▶ **Provided material**

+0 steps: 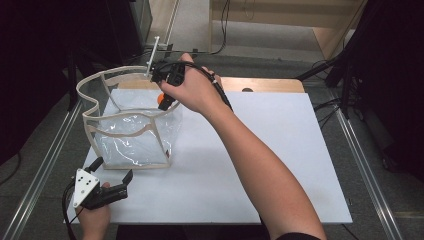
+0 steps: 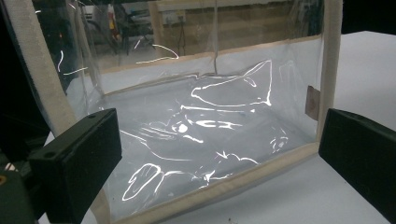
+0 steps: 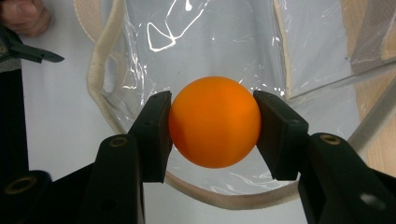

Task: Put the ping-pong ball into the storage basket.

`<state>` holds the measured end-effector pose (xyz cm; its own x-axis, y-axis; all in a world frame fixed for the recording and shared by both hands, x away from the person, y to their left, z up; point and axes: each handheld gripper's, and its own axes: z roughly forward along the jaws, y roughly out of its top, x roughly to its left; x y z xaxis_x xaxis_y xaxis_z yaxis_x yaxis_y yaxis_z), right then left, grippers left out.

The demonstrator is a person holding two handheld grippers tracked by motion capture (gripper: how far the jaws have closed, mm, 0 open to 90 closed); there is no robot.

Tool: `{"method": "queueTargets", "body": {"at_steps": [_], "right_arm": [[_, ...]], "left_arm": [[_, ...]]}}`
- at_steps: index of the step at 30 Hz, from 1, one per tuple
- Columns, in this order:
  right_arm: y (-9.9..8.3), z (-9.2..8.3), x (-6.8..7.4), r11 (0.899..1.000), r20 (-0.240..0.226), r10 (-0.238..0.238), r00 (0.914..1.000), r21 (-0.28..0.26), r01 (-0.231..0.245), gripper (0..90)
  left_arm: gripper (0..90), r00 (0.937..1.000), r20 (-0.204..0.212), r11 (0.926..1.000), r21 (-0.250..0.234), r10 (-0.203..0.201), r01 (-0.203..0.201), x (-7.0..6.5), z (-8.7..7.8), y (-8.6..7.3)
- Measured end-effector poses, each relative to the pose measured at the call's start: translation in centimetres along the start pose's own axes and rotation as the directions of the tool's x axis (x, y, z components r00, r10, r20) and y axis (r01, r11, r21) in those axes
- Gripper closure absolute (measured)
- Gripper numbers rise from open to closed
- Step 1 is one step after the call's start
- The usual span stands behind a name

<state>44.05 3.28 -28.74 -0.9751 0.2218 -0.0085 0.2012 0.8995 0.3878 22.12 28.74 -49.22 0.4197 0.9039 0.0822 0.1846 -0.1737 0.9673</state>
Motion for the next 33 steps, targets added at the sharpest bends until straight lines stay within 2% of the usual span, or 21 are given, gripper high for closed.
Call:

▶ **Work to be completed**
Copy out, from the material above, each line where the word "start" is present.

▶ **Expected answer**
- Measured end-effector poses, each relative to the pose measured at the call's start: translation in centimetres along the start pose's own axes and rotation as the directions of the tool's x axis (x, y, z components r00, r10, r20) and y axis (r01, r11, r21) in those axes
- Step 1 is one step after the call's start

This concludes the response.